_Work request_:
Scan the material below for the string "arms". Report every line that has it.

_Data provided_:
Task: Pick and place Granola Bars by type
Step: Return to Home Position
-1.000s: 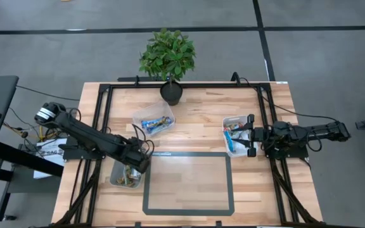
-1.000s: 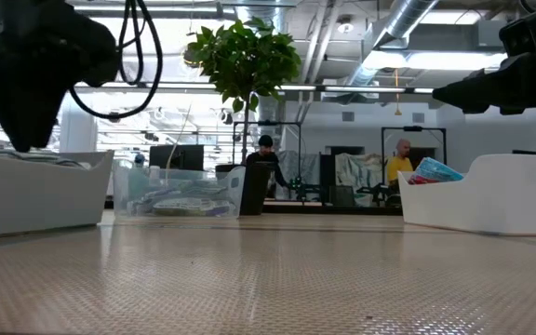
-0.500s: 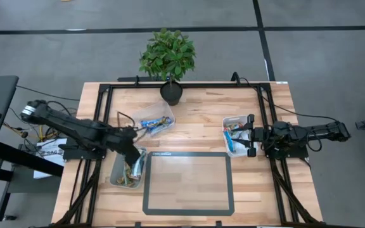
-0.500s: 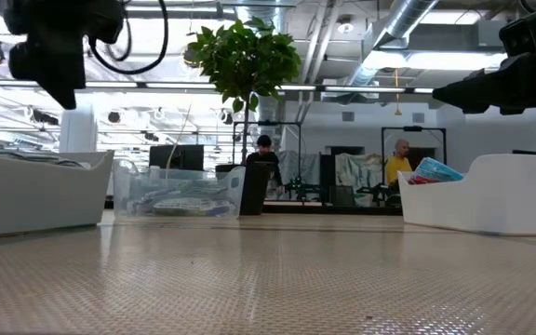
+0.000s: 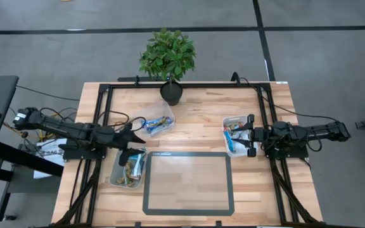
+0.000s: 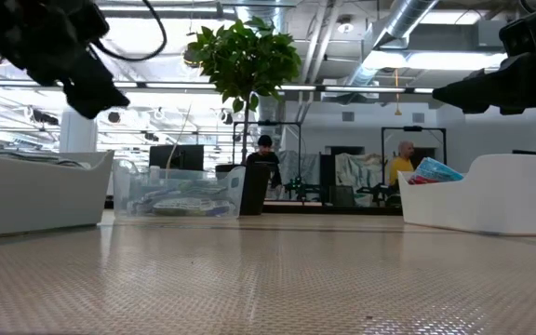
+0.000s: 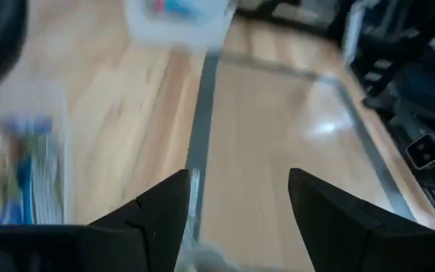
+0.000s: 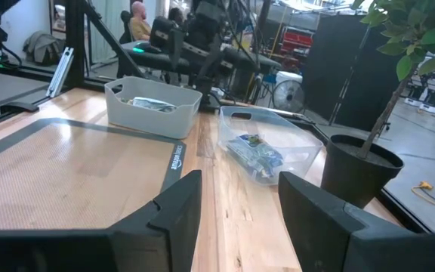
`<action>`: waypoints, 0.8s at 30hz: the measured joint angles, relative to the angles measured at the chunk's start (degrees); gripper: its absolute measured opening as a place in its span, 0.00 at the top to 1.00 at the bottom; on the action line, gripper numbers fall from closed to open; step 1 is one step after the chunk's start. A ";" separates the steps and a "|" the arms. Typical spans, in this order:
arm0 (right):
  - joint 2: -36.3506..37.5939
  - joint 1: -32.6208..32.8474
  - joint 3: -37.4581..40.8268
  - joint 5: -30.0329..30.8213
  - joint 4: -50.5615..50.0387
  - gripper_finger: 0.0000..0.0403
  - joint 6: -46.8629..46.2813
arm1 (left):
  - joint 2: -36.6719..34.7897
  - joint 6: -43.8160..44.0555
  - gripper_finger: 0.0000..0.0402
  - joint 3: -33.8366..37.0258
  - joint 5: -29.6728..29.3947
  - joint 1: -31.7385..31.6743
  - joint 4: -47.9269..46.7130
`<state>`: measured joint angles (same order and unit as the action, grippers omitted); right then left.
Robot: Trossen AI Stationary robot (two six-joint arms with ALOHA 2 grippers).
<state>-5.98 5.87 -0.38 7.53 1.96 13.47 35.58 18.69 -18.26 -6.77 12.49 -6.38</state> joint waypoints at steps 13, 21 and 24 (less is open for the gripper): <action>0.00 0.00 0.02 -0.02 -0.04 0.58 0.00 | -13.79 -28.88 0.46 14.27 -1.13 0.34 20.42; 0.02 0.00 0.00 -0.02 -0.07 0.58 0.00 | -29.71 -37.09 0.46 17.62 -1.19 1.95 14.20; 0.00 0.00 0.02 -0.02 -0.07 0.58 0.00 | -35.72 -39.96 0.46 17.64 -1.19 2.19 10.87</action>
<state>-5.98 5.87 -0.36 7.51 1.89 13.47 -0.14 -21.27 -0.63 -7.97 14.68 4.49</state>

_Output_:
`<action>`: waypoints, 0.8s at 30hz: the measured joint angles, relative to the angles measured at the chunk's start (degrees); gripper: its absolute measured opening as a place in its span, 0.00 at the top to 1.00 at the bottom; on the action line, gripper numbers fall from closed to open; step 1 is one step after the chunk's start. A ";" separates the steps and a "|" the arms. Typical spans, in this order:
Robot: Trossen AI Stationary robot (two six-joint arms with ALOHA 2 grippers).

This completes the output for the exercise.